2. Next you will want to think about the size and type of tent to buy. Most people buy a 2-man tent for just themselves as it gives you more room for yourself and for your stuff. If you are sharing a tent with more people then adjust this accordingly. As for the type, there is a range you can buy, the most popular at festivals being Pop-up and Dome tents. Pop-ups are really quick to pitch which is ideal, and often come in a variety of stand-out, fun designs. Dome tents take a little longer to set up but are nice and roomy, and strong against high winds, due to its shape.
3. Something which can be overlooked is the weight of the tent. When you are travelling to the festival, queuing up and making your long way to the camp site, you do not want to be weighed down by a bulky, heavy tent which is hard to carry. Look for lightweight tents with carry bags.
- Sleeping bag
- Sleeping mat/mattress
A sleeping mat is an item that people often overlook and don’t want to spend money on. It’s worth getting even a foam one as it will give you a much better night’s sleep. Sleeping in just your sleeping bag will mean you feel every lump and bump of the ground where you have pitched your tent which trust me, is not very comfortable at all! For extra luxury, an inflatable travel mattress will provide even more comfort – just don’t forget to bring an air pump!
Essential for toilet-trips in the middle of the night and finding your tent after-dark. A lantern is also useful to have when you are getting changed in your tent and for providing light for you and your friends in your camp site. I will be buying these 12 LED Mini-Lanterns from Argos as they’re nice and compact, and from the reviews they seem to be bright and long-lasting. Plus, they come with batteries which is a bonus.
Optional camping extras:
You and your friends might want to pitch in together for one of these.
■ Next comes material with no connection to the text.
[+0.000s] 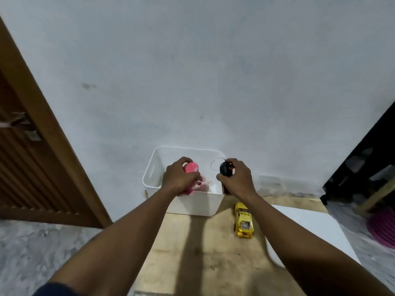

Great for after-parties, they also come in handy when it’s raining as it allows you to be more sociable. Having to zip yourselves away and sit alone in your tent until the rain stops is a bit of a buzz-kill!
It’s a good idea to bring some portable speakers for your camp site to plug your mp3 players/phones into – just be considerate of people around you. Blasting music out at 5am when people are likely to be asleep will win you enemies with your camp site neighbours!
Be prepared for this!
In the UK, we have often unpredictable weather – we are probably one of the only places in the world where you can experience all four seasons in one day, so it is best to be prepared for all types of weather.
- Waterproof raincoat/kagoule – to keep you dry whilst you’re moshing/dancing
- Wellies – An absolute festival necessity! Field + rain = lots of mud. Be prepared.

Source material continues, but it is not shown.